Middle School Band Games and Competitions Using PlayTunes App
Updated: Feb 16
Middle School Band Games and Competitions Using PlayTunes
Your kids love friendly contests. Trust me. If you’re not doing some form of competition now, you’ll see them light up; for a large percentage of students, a dose of healthy competition can inspire the band to new levels of quality. If done right, competition in band can be a healthy way to get some amazing playing out of students!
First: Promote section closeness by grouping them together – the moment you create a team, you’ll see them really bond. It’s natural.
Second: Set up rules for success: For any contest in sports, there are penalties for unsporting behavior. In the NFL, unsportsmanlike conduct, personal fouls and the like lead to yardage penalties. The same goes for our band contests – if groups are talking during others speed drills, we add time penalties. Kids get excited during these events, so we have to keep the lid on the pot. We all have that extra-excited student who needs a little reminder now and then about behavior, so keep that in mind before you start.
One contest idea is to project PlayTunes on the screen or board in front of the class and put up a long tone PR exercise – this is one where you try to break your record. You can do one section per day here, and make an average. So the clarinets would all play on Monday, Trumpet Tuesday, etc. and on that day the section would each play a long tone, blowing up the balloon, for as long as they can, thereby setting a baseline average. There are two ways you can make contests out of this (well, there are LOTS) – you can do two sections in one day and the highest average wins (hint: to keep it fair put flutes vs. tubas). The other way to go, and you could use this at the same time, would be to use that average the next week and offer an incentive to those who beat their average.

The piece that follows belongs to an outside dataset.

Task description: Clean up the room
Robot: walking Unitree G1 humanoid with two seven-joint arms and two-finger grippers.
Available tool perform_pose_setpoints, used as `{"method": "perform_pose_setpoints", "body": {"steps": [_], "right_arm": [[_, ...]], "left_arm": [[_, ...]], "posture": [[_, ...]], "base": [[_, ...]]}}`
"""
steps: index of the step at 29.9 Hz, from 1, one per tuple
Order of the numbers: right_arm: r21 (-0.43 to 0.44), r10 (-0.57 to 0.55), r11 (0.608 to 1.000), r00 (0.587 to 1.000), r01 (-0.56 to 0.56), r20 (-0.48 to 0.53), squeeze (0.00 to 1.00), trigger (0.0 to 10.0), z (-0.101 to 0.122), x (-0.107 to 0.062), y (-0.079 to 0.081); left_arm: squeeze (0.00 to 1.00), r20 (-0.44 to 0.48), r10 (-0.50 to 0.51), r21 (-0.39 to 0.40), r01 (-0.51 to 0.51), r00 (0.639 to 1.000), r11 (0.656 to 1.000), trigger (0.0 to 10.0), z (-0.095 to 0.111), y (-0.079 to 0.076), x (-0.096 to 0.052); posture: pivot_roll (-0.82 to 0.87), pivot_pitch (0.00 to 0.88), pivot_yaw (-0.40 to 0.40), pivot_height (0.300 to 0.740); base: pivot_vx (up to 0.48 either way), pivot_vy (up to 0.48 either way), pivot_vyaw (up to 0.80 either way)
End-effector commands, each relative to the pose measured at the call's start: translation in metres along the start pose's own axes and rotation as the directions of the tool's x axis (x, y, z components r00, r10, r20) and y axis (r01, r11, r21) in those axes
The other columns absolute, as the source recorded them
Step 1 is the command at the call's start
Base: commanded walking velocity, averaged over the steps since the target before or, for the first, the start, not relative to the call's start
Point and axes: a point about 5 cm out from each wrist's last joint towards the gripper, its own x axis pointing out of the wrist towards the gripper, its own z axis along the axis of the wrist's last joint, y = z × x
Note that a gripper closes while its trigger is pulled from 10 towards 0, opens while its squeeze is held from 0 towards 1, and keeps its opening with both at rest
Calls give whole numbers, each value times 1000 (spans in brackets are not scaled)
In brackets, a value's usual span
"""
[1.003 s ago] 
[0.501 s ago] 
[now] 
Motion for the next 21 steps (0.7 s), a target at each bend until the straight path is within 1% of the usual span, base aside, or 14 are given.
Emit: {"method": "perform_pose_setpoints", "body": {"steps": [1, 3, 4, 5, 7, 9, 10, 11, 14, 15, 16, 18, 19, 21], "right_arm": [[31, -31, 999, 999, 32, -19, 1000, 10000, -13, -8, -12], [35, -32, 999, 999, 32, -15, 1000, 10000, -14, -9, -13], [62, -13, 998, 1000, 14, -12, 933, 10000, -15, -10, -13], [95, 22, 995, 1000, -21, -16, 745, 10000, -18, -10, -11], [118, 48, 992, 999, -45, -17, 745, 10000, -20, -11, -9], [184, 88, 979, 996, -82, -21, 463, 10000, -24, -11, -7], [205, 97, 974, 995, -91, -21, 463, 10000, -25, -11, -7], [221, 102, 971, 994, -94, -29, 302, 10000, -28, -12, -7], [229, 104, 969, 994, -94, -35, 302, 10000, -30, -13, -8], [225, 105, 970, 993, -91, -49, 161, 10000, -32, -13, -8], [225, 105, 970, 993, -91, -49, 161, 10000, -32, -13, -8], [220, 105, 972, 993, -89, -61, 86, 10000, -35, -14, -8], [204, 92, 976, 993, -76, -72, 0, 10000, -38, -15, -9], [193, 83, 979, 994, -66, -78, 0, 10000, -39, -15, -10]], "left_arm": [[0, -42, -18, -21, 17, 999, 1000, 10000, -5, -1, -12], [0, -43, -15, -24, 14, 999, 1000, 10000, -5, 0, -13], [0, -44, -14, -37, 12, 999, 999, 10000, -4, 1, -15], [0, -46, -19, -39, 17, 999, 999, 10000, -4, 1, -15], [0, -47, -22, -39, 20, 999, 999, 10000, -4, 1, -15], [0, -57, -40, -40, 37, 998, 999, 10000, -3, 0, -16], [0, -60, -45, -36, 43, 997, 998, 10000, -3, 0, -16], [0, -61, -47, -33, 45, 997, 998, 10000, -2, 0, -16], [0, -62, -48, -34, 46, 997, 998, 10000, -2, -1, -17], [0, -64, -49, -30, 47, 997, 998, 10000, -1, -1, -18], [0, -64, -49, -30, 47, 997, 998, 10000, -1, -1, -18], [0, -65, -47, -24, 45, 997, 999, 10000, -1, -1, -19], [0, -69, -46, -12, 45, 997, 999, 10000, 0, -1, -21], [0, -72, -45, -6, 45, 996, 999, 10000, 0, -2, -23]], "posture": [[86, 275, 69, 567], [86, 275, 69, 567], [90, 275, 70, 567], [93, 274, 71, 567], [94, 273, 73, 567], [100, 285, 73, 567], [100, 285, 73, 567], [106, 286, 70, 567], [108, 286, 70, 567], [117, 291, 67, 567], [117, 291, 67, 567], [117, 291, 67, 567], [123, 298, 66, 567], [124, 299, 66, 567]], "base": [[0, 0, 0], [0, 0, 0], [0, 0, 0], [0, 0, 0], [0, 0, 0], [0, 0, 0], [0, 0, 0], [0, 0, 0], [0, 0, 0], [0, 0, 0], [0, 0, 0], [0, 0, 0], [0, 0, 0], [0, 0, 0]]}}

We have scale exercises that sections could challenge each other to see which sections can get 3 or 4 stars at 120bpm, or even take a star rating average in section. This can be done in just a couple of minutes during rehearsal and I guarantee you'll have everyone's attention!
A word about incentives: candy/band stickers, etc. are better than packing up early – we are modeling that it’s best to play, not to take breaks, and packing up early teaches that the reward is to not play – that’s not what we want them to take away!
Long tone warm ups are a great way to build tone, and if you are not a brass player, be sure to have kids buzz pitches before then play, so they internalize pitches and learn how to use embouchure and airspeed to build proper tone and intonation.